Top of Given data

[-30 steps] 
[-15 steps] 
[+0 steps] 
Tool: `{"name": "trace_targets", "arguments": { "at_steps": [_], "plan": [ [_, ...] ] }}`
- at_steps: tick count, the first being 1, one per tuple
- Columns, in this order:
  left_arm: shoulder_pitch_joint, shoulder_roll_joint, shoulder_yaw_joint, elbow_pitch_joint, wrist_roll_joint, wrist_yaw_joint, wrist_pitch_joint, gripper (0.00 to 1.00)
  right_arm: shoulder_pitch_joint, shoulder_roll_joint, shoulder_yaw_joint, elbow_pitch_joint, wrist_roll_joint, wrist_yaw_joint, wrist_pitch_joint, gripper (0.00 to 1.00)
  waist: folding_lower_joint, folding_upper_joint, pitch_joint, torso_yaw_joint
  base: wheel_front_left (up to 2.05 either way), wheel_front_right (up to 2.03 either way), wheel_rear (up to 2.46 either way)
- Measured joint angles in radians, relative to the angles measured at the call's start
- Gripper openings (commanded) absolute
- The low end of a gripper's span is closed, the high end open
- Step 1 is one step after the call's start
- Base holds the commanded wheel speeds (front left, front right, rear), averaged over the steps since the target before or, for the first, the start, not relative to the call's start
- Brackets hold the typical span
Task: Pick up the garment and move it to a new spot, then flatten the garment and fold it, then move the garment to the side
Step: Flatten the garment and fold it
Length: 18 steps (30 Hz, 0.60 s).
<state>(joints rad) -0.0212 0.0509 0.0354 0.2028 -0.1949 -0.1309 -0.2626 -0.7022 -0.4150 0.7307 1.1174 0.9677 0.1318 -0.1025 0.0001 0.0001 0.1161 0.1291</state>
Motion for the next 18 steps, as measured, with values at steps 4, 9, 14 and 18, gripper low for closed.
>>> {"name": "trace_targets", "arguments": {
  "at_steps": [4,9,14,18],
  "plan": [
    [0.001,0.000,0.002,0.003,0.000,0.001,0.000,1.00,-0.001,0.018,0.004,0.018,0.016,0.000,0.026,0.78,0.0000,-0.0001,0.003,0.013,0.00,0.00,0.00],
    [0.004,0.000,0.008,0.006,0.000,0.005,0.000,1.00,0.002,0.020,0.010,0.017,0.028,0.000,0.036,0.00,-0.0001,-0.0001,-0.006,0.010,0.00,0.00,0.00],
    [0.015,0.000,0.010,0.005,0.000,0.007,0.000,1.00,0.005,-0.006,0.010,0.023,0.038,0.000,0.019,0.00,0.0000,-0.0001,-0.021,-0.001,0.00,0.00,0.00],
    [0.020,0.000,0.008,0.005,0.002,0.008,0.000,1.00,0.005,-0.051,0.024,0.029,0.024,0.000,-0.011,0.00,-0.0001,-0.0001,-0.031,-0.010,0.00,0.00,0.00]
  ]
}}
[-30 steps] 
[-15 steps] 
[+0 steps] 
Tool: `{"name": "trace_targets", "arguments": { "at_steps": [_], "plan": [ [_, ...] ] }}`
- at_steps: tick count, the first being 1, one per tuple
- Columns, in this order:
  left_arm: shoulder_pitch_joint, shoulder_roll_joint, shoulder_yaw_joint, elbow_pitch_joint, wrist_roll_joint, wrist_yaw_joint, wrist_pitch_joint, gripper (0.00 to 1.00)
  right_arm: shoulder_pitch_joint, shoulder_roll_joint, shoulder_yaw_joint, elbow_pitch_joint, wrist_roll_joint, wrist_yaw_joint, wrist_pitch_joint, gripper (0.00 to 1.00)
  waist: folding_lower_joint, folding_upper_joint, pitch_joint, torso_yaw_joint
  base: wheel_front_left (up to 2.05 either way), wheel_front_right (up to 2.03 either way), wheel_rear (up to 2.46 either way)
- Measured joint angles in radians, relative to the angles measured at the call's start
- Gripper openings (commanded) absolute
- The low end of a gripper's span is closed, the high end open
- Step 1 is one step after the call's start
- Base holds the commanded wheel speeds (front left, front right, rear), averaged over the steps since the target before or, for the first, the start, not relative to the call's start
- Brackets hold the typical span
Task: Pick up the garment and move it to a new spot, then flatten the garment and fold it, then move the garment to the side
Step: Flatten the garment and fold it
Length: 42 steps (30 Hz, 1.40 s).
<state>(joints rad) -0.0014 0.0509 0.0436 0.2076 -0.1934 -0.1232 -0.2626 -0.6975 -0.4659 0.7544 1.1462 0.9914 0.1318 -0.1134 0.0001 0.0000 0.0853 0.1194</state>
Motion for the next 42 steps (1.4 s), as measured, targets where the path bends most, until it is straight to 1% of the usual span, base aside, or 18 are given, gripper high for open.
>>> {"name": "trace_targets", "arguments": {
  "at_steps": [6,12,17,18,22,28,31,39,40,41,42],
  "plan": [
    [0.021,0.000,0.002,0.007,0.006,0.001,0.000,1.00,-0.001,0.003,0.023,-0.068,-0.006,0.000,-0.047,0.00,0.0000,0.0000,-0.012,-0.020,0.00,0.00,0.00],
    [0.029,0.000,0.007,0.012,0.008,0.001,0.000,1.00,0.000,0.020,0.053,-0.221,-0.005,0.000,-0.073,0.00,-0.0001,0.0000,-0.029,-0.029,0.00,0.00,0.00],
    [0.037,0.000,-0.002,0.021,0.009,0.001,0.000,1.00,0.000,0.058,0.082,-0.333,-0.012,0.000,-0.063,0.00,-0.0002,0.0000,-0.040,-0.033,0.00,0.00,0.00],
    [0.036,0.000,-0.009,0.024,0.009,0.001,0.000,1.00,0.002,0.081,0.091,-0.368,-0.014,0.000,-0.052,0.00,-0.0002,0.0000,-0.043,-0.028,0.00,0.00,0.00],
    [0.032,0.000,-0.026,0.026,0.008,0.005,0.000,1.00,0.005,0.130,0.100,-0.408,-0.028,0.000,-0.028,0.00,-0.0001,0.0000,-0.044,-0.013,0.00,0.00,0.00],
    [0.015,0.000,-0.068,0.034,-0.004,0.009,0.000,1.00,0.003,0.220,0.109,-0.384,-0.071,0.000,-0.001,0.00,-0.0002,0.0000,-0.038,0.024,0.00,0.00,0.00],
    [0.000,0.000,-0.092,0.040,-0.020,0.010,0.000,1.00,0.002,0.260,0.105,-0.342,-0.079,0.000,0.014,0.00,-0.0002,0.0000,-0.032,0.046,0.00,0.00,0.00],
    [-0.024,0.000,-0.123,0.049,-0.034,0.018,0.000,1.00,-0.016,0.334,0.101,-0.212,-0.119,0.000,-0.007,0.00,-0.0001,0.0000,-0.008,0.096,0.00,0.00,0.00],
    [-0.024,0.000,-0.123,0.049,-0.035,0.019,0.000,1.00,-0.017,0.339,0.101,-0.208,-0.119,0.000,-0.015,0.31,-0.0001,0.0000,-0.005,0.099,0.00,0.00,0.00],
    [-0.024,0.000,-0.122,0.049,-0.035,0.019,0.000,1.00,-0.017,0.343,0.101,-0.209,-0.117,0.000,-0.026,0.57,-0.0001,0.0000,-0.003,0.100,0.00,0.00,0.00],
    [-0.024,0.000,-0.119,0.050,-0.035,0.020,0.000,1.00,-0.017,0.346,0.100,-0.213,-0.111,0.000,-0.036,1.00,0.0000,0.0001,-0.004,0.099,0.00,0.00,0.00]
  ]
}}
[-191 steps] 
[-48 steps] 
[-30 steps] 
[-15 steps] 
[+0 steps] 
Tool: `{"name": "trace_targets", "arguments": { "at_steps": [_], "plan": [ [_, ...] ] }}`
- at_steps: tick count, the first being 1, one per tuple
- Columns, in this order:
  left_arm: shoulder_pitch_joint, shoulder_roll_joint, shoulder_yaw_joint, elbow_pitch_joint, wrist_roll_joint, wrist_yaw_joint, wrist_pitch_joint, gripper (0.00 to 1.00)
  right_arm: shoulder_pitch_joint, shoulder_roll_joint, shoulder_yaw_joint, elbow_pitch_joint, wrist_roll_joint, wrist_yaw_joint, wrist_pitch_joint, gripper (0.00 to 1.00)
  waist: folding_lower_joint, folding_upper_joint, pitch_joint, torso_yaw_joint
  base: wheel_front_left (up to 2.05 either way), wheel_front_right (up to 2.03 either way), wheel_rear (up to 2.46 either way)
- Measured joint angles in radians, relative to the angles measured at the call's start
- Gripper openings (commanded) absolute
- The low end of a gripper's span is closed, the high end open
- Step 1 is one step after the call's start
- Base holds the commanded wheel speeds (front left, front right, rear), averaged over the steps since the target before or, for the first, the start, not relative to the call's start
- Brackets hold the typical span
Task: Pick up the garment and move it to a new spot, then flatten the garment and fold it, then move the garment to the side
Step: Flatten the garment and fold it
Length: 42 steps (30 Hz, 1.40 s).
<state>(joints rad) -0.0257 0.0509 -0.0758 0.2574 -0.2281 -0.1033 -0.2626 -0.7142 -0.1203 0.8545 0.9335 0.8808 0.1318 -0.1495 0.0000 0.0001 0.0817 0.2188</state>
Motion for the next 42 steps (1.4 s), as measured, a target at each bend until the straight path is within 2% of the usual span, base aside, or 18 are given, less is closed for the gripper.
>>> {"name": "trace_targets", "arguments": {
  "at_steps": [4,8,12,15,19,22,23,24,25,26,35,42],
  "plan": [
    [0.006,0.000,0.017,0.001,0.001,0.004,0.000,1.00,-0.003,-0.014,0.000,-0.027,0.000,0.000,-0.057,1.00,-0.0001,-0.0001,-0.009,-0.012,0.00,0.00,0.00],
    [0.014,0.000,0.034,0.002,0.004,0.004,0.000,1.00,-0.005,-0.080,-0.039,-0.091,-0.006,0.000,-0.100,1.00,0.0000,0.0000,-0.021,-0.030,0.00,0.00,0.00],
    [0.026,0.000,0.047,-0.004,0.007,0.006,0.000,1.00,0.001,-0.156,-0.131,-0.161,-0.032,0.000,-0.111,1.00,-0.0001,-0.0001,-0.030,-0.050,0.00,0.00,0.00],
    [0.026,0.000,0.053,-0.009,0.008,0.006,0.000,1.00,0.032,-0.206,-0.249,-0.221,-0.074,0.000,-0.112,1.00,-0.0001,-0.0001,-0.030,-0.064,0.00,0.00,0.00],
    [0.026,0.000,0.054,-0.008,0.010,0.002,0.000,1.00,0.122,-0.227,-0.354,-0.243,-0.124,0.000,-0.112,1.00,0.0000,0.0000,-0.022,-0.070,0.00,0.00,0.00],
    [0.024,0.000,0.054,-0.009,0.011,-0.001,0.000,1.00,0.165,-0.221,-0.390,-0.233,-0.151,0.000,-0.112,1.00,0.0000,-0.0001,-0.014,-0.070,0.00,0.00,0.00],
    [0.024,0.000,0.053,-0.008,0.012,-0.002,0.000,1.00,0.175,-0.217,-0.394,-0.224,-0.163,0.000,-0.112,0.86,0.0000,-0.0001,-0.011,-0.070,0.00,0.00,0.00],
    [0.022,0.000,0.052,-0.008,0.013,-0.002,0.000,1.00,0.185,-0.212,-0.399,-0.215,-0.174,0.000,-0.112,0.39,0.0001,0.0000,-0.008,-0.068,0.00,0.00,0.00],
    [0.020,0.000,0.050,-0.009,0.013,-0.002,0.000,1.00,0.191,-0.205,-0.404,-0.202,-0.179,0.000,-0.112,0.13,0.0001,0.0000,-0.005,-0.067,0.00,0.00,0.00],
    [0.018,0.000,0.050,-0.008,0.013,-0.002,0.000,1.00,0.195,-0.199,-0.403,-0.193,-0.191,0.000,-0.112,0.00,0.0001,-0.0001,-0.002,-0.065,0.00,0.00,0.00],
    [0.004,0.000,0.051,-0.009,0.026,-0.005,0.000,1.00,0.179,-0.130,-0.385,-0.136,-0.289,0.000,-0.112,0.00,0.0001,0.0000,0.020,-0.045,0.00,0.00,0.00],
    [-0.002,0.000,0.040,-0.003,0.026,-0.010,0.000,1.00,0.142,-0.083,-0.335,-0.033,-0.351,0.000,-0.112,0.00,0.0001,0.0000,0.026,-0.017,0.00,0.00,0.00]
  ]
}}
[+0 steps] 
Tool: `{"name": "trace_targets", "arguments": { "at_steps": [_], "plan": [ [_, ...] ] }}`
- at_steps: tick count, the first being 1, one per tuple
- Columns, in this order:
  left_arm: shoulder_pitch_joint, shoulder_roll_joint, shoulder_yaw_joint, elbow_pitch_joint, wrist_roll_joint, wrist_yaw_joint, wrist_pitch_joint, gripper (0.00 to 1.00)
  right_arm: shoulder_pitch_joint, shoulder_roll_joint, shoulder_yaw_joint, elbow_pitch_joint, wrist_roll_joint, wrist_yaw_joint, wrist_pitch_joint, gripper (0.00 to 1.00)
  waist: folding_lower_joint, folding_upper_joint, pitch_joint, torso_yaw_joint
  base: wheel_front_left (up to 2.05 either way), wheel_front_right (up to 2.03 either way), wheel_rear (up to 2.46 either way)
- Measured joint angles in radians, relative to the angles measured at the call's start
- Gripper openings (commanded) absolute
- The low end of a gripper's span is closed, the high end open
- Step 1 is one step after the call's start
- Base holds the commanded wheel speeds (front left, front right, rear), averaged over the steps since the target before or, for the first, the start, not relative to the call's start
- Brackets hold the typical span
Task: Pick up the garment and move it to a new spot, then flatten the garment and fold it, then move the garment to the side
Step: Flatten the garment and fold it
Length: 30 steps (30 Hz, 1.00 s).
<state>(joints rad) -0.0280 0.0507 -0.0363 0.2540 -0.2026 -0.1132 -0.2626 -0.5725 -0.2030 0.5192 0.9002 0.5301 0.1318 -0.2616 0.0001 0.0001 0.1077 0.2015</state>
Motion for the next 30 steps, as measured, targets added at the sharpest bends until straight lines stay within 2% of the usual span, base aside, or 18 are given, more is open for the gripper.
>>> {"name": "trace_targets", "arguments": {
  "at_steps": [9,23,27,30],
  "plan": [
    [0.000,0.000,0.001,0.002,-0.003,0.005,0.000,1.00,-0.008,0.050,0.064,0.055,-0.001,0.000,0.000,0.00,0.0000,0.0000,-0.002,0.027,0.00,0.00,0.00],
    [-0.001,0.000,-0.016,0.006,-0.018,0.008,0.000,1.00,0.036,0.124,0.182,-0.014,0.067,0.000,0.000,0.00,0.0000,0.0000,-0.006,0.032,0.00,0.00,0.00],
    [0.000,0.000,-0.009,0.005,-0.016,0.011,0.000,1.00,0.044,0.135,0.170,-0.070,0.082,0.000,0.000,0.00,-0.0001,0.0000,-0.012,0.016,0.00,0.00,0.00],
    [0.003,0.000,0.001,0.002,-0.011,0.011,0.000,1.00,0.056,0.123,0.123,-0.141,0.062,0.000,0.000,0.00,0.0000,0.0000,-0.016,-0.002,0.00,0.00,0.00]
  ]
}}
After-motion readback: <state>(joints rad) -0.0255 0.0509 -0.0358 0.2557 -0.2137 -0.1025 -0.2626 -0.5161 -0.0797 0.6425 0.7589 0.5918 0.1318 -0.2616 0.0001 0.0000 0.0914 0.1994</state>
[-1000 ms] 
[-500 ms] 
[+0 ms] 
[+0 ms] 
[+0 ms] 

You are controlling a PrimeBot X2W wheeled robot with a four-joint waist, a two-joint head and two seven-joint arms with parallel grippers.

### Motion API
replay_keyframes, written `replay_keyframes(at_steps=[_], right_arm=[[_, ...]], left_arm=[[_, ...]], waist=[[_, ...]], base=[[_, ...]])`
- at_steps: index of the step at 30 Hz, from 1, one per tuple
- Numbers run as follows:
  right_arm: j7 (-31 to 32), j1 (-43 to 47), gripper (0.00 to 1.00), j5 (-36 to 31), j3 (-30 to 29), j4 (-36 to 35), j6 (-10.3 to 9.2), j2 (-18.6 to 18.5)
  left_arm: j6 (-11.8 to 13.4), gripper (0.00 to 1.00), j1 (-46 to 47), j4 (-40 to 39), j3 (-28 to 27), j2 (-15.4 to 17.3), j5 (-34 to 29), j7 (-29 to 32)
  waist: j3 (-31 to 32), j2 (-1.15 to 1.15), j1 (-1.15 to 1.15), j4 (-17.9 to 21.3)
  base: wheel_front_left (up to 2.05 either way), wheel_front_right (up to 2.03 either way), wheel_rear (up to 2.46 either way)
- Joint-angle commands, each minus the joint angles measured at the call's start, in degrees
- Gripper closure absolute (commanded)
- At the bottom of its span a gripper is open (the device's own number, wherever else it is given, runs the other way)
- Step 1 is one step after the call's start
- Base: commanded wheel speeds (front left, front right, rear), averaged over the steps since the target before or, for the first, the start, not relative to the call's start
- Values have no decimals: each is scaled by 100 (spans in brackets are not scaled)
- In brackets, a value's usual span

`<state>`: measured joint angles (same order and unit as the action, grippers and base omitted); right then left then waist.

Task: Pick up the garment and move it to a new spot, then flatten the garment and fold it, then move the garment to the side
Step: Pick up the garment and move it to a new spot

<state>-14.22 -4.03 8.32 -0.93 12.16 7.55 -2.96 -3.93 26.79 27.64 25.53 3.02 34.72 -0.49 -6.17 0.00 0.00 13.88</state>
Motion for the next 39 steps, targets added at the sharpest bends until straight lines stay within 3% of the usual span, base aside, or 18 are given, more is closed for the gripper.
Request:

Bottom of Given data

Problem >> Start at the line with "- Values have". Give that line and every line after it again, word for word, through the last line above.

Solution to the exercise >>
- Values have no decimals: each is scaled by 100 (spans in brackets are not scaled)
- In brackets, a value's usual span

`<state>`: measured joint angles (same order and unit as the action, grippers and base omitted); right then left then waist.

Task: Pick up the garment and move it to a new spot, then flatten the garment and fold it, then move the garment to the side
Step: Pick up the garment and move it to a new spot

<state>-14.22 -4.03 8.32 -0.93 12.16 7.55 -2.96 -3.93 26.79 27.64 25.53 3.02 34.72 -0.49 -6.17 0.00 0.00 13.88</state>
Motion for the next 39 steps, targets added at the sharpest bends until straight lines stay within 3% of the usual span, base aside, or 18 are given, more is closed for the gripper.
Request:

There's nothing left to add to the output.